Norwegian opera singer

Bjørn Talén (8 September 1890 - 12 July 1945) was a Norwegian opera singer (tenor).

==Biography==
Bjørn Talén was born in Kristiania (Oslo). His parents were Constantin Waldemar Talén (1857-1902) and Maren Johanne Johnsen (1867-1920). His father was an engineer who became director of the Oslo Tramway. His parents were both art and theater enthusiasts and knew many of the contemporary artist. He took his final exams at the Oslo Cathedral School in 1908 he took the 1910 science matriculation at Halling school. He graduated from the Norwegian Military Academy in 1913. He subsequently studied singing in Milan, Naples, London and Paris.

He debuted in the Aula at the University of Oslo in October 1914. From 1918-20, he was with the Opera Comique in Oslo. From 1921 to 1928 he was employed as the first tenor at the Berlin State Opera and continued until 1932 at the Städtische Oper in Berlin. He appeared at the National Theatre and at The Royal Swedish Opera in Stockholm, and he had guest appearances in Copenhagen, Turin, Madrid, Berlin and Dresden.
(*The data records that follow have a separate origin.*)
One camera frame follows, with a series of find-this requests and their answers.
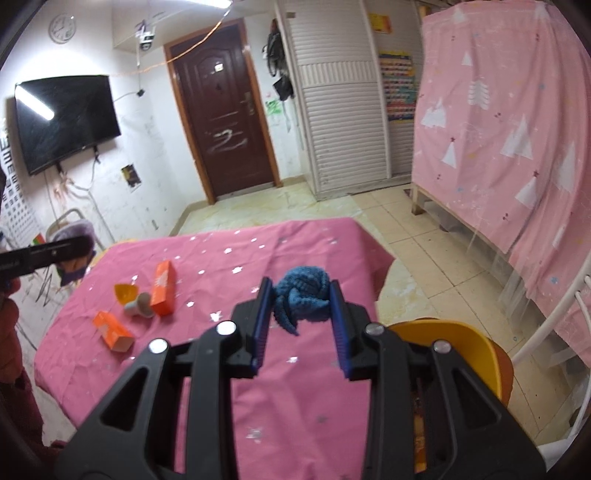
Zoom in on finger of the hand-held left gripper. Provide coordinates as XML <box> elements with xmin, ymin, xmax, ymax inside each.
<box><xmin>46</xmin><ymin>235</ymin><xmax>94</xmax><ymax>265</ymax></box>

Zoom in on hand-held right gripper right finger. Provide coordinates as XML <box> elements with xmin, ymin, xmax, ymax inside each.
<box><xmin>329</xmin><ymin>279</ymin><xmax>548</xmax><ymax>480</ymax></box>

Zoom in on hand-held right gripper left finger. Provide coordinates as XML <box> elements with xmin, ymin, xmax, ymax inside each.
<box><xmin>54</xmin><ymin>277</ymin><xmax>273</xmax><ymax>480</ymax></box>

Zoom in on blue crocheted toy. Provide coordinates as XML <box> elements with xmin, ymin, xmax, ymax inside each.
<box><xmin>270</xmin><ymin>265</ymin><xmax>333</xmax><ymax>337</ymax></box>

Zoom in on yellow plastic bin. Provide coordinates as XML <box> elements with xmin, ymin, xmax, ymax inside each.
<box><xmin>390</xmin><ymin>318</ymin><xmax>514</xmax><ymax>474</ymax></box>

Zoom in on person's left forearm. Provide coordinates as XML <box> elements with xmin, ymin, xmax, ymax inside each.
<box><xmin>0</xmin><ymin>295</ymin><xmax>44</xmax><ymax>446</ymax></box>

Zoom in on eye chart poster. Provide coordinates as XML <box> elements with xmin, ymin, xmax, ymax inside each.
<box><xmin>0</xmin><ymin>117</ymin><xmax>40</xmax><ymax>245</ymax></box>

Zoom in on pink star tablecloth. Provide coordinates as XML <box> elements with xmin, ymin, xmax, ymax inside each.
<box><xmin>34</xmin><ymin>217</ymin><xmax>395</xmax><ymax>480</ymax></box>

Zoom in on orange cardboard box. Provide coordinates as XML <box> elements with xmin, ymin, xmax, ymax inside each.
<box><xmin>92</xmin><ymin>311</ymin><xmax>134</xmax><ymax>354</ymax></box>
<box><xmin>150</xmin><ymin>261</ymin><xmax>178</xmax><ymax>317</ymax></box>

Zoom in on white tulle bed skirt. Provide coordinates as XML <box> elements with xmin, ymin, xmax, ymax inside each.
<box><xmin>466</xmin><ymin>226</ymin><xmax>529</xmax><ymax>319</ymax></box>

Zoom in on dark brown door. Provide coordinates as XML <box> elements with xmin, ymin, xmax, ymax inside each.
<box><xmin>164</xmin><ymin>23</ymin><xmax>282</xmax><ymax>204</ymax></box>

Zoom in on white metal chair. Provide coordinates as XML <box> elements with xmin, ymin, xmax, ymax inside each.
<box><xmin>508</xmin><ymin>274</ymin><xmax>591</xmax><ymax>467</ymax></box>

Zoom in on white louvered wardrobe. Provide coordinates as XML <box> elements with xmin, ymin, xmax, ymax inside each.
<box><xmin>274</xmin><ymin>0</ymin><xmax>428</xmax><ymax>201</ymax></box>

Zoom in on hanging black bags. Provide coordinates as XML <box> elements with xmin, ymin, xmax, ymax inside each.
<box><xmin>265</xmin><ymin>18</ymin><xmax>295</xmax><ymax>102</ymax></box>

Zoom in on colourful chart poster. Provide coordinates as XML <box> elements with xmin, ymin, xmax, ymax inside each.
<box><xmin>379</xmin><ymin>51</ymin><xmax>416</xmax><ymax>123</ymax></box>

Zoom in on pink tree-print bed curtain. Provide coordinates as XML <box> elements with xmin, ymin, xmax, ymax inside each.
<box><xmin>411</xmin><ymin>0</ymin><xmax>591</xmax><ymax>356</ymax></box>

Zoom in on dark wall picture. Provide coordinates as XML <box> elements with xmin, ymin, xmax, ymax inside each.
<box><xmin>121</xmin><ymin>163</ymin><xmax>141</xmax><ymax>192</ymax></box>

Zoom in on black wall television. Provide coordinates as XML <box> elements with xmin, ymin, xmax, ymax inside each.
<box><xmin>14</xmin><ymin>75</ymin><xmax>122</xmax><ymax>177</ymax></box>

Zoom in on wooden bed frame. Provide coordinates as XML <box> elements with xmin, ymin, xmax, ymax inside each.
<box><xmin>411</xmin><ymin>182</ymin><xmax>509</xmax><ymax>259</ymax></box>

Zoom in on round wall clock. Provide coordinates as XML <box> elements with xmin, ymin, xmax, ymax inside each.
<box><xmin>48</xmin><ymin>14</ymin><xmax>77</xmax><ymax>44</ymax></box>

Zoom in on white security camera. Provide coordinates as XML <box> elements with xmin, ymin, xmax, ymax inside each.
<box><xmin>136</xmin><ymin>21</ymin><xmax>158</xmax><ymax>51</ymax></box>

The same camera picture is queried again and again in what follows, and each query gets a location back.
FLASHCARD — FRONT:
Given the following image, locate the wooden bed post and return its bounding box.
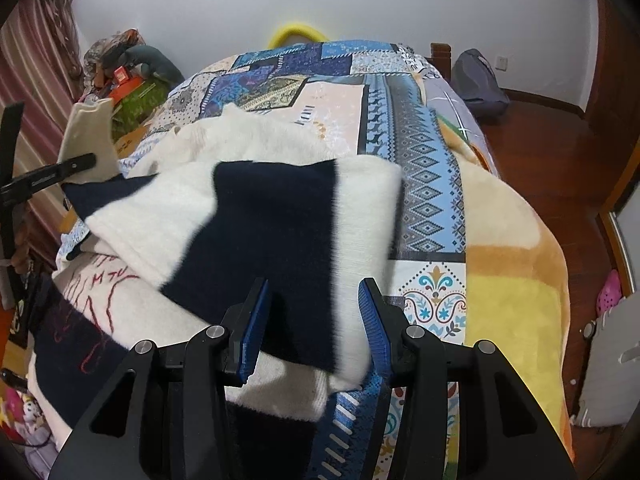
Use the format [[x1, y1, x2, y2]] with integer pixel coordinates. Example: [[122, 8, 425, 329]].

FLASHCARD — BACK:
[[430, 42, 454, 82]]

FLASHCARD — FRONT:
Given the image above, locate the colourful printed toy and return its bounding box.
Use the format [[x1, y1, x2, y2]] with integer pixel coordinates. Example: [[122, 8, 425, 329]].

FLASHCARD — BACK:
[[0, 385, 52, 447]]

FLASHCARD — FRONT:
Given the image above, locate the striped curtain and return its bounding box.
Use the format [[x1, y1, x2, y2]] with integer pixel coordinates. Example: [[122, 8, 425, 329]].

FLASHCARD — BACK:
[[0, 0, 85, 173]]

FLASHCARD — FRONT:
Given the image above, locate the green box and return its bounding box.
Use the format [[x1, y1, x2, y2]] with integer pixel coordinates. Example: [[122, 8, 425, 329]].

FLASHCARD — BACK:
[[111, 79, 172, 142]]

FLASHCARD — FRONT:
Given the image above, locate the yellow plush blanket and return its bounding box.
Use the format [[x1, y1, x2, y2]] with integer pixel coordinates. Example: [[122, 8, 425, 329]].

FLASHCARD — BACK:
[[390, 115, 576, 463]]

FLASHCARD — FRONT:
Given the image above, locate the wooden wardrobe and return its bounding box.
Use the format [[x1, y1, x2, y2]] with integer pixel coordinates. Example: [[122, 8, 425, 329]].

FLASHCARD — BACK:
[[584, 0, 640, 221]]

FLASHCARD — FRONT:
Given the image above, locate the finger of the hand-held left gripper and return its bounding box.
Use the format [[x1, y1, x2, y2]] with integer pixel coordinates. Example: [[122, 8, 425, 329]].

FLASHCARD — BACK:
[[0, 154, 97, 200]]

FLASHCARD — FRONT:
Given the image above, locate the pink clog shoe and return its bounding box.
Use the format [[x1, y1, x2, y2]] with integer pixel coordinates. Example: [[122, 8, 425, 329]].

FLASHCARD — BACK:
[[595, 268, 624, 317]]

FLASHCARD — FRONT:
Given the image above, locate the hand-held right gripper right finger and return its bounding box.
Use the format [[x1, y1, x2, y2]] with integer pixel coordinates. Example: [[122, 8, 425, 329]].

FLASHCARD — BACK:
[[357, 277, 576, 480]]

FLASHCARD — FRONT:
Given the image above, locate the orange box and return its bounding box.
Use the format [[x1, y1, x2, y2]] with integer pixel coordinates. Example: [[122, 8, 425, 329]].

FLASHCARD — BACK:
[[106, 64, 147, 107]]

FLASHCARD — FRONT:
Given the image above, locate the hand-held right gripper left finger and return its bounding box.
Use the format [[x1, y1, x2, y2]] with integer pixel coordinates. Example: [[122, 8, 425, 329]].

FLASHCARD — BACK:
[[50, 277, 273, 480]]

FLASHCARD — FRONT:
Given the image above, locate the cream and navy sweater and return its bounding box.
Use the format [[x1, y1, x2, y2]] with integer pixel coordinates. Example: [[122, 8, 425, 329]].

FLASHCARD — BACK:
[[25, 97, 406, 480]]

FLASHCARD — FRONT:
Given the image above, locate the blue patchwork bed cover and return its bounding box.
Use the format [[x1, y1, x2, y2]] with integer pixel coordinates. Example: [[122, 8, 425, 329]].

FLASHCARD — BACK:
[[57, 37, 488, 480]]

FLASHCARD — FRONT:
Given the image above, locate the grey backpack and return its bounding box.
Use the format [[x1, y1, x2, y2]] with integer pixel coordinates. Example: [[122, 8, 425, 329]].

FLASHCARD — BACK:
[[452, 48, 511, 122]]

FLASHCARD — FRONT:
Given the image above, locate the grey lined bed sheet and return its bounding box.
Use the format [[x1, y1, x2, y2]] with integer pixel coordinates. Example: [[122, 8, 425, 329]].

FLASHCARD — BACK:
[[422, 66, 487, 143]]

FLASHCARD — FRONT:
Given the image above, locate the floral cloth pile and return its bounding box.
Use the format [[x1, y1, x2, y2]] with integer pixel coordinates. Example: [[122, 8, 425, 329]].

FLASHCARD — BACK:
[[81, 29, 147, 92]]
Notable grand operas he was associated with included Tannhäuser by Richard Wagner and Faust by Charles Gounod. He appeared as Don José in Carmen, Cavaradossi in Tosca, Pinkerton in Madama Butterfly, Samson in Samson and Delilah by Camille Saint-Saëns, Rudolpho in La bohème, Manrico in Il trovatore, Canio in Pagliacci and Dick Johnson in La fanciulla del West. In Norway, he frequently appeared in more operetta-like productions, such as Das Land des Lächelns by Franz Lehár.
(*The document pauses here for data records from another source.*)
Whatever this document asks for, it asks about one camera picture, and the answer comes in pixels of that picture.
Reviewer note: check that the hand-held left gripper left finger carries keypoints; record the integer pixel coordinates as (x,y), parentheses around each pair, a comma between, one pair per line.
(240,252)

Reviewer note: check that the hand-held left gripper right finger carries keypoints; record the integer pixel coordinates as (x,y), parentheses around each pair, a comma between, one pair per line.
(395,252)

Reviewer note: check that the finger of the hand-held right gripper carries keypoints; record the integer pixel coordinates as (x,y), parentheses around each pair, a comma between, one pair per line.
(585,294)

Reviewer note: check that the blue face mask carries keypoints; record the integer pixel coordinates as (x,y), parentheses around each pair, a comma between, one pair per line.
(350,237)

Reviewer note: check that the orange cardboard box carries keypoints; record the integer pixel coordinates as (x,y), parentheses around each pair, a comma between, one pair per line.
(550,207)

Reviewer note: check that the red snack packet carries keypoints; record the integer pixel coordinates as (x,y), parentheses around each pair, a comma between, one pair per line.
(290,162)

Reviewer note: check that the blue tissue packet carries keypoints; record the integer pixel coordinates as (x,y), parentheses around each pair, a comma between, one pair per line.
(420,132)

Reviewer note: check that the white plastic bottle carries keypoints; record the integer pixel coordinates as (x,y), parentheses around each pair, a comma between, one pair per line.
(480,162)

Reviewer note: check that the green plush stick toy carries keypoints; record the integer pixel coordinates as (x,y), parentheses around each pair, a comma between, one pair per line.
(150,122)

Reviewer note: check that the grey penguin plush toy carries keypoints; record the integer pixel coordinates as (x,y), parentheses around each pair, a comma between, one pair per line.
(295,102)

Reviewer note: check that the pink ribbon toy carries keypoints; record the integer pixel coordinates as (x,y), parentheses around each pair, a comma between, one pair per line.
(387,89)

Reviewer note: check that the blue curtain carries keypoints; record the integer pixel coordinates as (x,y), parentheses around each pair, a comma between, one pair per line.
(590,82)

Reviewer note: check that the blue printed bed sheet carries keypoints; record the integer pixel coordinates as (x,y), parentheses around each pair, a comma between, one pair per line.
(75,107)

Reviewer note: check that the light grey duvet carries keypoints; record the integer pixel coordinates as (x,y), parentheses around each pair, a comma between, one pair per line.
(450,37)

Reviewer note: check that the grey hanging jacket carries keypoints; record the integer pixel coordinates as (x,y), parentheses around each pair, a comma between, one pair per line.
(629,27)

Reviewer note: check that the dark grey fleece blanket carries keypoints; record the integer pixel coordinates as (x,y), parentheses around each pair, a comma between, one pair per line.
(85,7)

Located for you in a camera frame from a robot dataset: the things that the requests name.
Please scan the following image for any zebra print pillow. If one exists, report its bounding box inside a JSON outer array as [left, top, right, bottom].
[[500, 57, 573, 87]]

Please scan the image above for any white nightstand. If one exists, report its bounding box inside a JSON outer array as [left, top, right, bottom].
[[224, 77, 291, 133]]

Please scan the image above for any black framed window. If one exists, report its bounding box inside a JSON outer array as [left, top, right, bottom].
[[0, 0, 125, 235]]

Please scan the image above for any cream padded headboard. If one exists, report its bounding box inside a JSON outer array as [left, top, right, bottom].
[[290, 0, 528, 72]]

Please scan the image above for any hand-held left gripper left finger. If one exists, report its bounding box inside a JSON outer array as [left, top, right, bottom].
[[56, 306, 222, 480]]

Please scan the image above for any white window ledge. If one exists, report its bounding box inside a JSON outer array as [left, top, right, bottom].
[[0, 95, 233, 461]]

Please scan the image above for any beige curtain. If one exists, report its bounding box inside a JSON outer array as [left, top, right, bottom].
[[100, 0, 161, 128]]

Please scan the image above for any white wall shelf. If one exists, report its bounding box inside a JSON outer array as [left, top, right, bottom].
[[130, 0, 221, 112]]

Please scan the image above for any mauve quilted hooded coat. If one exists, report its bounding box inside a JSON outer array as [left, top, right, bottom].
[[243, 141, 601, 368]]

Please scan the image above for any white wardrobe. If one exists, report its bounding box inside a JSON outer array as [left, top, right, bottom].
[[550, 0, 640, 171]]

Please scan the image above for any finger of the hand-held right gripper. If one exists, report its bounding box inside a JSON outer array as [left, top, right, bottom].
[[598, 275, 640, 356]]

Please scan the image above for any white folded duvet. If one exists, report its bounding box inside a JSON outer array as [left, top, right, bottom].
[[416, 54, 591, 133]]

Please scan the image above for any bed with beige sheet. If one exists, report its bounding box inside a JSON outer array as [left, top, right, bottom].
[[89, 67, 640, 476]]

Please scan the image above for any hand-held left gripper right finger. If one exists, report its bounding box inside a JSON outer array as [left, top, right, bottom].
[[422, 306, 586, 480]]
Bjørn Talén had military training and reached the rank of captain. With the German invasion of Norway in 1940, he was chief of air defence at Kongsvinger Fortress in Hedmark, Norway.

==Recordings==
Four of Talén's recordings (Die Zauberflöte: Dies Bildnis ist bezaubernd schön, Der Barbier von Bagdad: So leb' ich noch...Vor deinem Fenster die Blumen, Aida: Già i sacerdoti adunansi . . . Ah! tu dei vivere!, The Tales of Hoffmann: Il était une fois) are published on Four Scandinavian Tenors of the Past.

==Personal life==
He was married in 1913 to Annie Sofie Olsen (1885–1964), the daughter of shipping magnate Thomas Frederick Olsen. The marriage was dissolved in 1937. In 1938, he married Cecilie Schou (1890–1976), the daughter of the factory owner Christian Julius Schou.

== Hågå Gård ==
In 1937, Bjørn Talén and Cecilie Schou bought Hågå Gård, popularly known as the Per Gynt farm. The historic farm is located on a hillside in Nord-Fron Municipality, part of the traditional region of Gudbrandsdal. Bjørn Talén died of cancer in 1945 during a hospital stay in Bergen. The farm has since then been owned by members of his family.